Exercise description. Only the number is wanted: how many lines of the listing below contain "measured"?

Information shown.

Content starts

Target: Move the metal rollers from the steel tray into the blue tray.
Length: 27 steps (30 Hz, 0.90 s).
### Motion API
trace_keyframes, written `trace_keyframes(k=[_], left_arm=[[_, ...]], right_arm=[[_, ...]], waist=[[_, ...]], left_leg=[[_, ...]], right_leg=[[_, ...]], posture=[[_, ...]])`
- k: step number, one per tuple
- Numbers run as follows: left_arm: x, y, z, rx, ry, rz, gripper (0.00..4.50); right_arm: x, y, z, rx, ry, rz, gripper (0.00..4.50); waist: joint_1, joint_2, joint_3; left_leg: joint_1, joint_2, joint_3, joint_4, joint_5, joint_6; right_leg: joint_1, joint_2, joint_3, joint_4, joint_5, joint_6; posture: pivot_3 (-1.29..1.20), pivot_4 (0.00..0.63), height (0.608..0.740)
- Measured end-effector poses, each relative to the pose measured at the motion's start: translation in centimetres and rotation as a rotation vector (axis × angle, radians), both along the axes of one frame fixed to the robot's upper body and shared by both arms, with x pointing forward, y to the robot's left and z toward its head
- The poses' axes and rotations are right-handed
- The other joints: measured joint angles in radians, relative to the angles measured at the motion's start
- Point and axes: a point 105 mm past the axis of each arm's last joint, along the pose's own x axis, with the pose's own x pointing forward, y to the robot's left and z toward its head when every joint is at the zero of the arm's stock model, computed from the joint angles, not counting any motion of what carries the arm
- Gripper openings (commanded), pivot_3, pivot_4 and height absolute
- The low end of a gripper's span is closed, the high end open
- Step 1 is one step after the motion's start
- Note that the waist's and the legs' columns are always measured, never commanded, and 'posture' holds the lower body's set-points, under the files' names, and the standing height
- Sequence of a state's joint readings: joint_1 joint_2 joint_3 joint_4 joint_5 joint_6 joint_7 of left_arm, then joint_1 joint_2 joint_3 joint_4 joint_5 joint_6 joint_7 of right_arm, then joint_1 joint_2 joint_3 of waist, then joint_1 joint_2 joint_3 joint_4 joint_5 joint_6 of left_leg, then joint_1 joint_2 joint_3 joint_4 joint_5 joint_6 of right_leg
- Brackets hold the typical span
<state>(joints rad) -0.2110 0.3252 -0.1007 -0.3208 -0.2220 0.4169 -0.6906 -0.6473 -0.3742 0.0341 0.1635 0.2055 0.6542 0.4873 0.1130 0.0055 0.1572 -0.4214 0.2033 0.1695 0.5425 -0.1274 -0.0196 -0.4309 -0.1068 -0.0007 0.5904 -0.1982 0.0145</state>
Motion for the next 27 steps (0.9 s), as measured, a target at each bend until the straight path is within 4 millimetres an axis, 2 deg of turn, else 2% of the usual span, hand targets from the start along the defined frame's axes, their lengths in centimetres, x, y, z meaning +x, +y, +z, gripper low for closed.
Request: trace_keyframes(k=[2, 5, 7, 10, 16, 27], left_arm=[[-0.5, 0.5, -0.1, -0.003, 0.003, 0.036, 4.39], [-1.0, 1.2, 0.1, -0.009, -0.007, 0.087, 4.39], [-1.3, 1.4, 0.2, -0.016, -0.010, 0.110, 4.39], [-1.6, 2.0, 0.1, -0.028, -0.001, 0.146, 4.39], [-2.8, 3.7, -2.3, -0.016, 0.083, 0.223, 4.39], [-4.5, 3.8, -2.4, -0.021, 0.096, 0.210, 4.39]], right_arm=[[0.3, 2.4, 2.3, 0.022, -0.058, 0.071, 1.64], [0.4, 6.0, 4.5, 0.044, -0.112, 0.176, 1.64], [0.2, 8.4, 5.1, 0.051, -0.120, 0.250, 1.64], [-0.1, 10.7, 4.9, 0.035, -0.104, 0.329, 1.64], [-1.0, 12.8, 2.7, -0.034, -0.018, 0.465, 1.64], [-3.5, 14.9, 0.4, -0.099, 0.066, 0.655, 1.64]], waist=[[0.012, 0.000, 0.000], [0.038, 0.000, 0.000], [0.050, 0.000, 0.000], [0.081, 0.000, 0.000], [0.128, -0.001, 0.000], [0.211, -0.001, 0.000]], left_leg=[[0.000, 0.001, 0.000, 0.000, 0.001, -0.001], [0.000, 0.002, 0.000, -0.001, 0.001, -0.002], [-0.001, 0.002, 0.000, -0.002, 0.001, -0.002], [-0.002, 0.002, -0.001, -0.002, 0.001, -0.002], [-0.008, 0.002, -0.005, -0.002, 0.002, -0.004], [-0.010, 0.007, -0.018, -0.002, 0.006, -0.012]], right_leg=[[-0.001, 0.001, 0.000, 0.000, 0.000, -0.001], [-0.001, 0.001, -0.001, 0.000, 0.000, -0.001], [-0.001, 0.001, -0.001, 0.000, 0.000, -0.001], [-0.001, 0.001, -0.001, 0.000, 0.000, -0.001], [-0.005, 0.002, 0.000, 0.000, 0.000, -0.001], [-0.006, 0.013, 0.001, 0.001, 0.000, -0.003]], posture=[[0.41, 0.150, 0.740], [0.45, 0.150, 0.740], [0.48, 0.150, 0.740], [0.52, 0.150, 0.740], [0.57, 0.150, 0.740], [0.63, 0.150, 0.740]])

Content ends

Problem solution. 4